Viola Davis is expanding her acting repertoire with Steve McQueen’s thriller Widows, and it’s a role that speaks to Davis’ desire to play complex Black women, living and loving as they see fit.

“For me, this is something you’ll not see this year, last year, the year before that,” she said in her interview with The Guardian. “That is, a dark-skinned woman of colour, at 53 years old, kissing Liam Neeson. Not just kissing a white man. Liam Neeson, a hunk. And kissing him sexually, romantically.”

Roles with meat to their bones and aren’t mired in social commentary is what Davis wants to see more of, but unfortunately, those roles are few and far between in Hollywood.

“I always say that one thing missing in cinema is that regular Black woman,” she said. “Not anyone didactic, or whose sole purpose in the narrative is to illustrate some social abnormality. There’s not meaning behind it, other than she is just there…I would love to have a black female Klute, or Kramer, or Unmarried Woman or Annie Hall. But who’s gonna write it, who’s gonna produce it, who’s gonna see it, again and again and again?”
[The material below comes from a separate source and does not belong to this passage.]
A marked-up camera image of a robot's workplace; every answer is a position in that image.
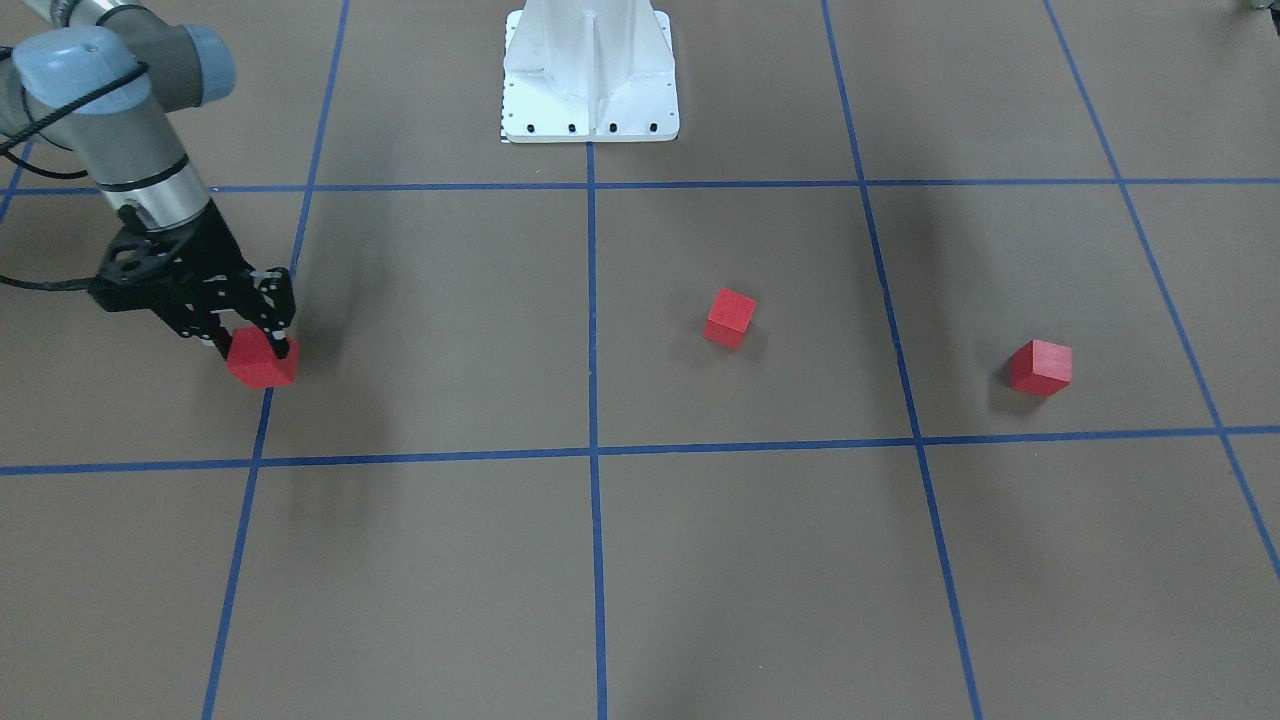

Those who have followed Davis’ career know she has played roles that have used her more as an object rather than as a fully-formed character. Her role in The Help is one such role; even though she poured herself into the character of maid Aibileen, she said Hollywood didn’t see her as “a box office draw.”

“I went right back to playing the same roles I did before The Help, only getting paid a little bit more money. It’s like you have to sift through sewage in order to get what you feel like you deserve.”

The amount of sifting Davis and other Black actresses have to do is a labor white actresses never experience; as Davis mentioned, this year’s Forbes list of the top 10 highest paid actresses are all white.

“Some of them haven’t even done a film in the past year, and they’re still up there,” she said.

During the interview, Davis said how the stress of trying to make it in Hollywood and be taken seriously took its toll.

“I was trying to fit in, stifling my voice, stifling who I was, in order to be seen as pretty, in order for people to like me,” she said. “And then going home, not being able to sleep and having anxiety. I have found that the labeling of me, and having to fit into that box, has cost me a great deal. I’ve had a lot of lost years.”

Thankfully, Davis hasn’t given up the fight of playing well-rounded Black women.

“I’ve gone through the heartache of losing a parent, the joys of being married, the joys of getting a job. I’ve lived a life, so when I read a script, and it strikes me as being disingenuous–a person who’s not fully explored–that’s what stops me.”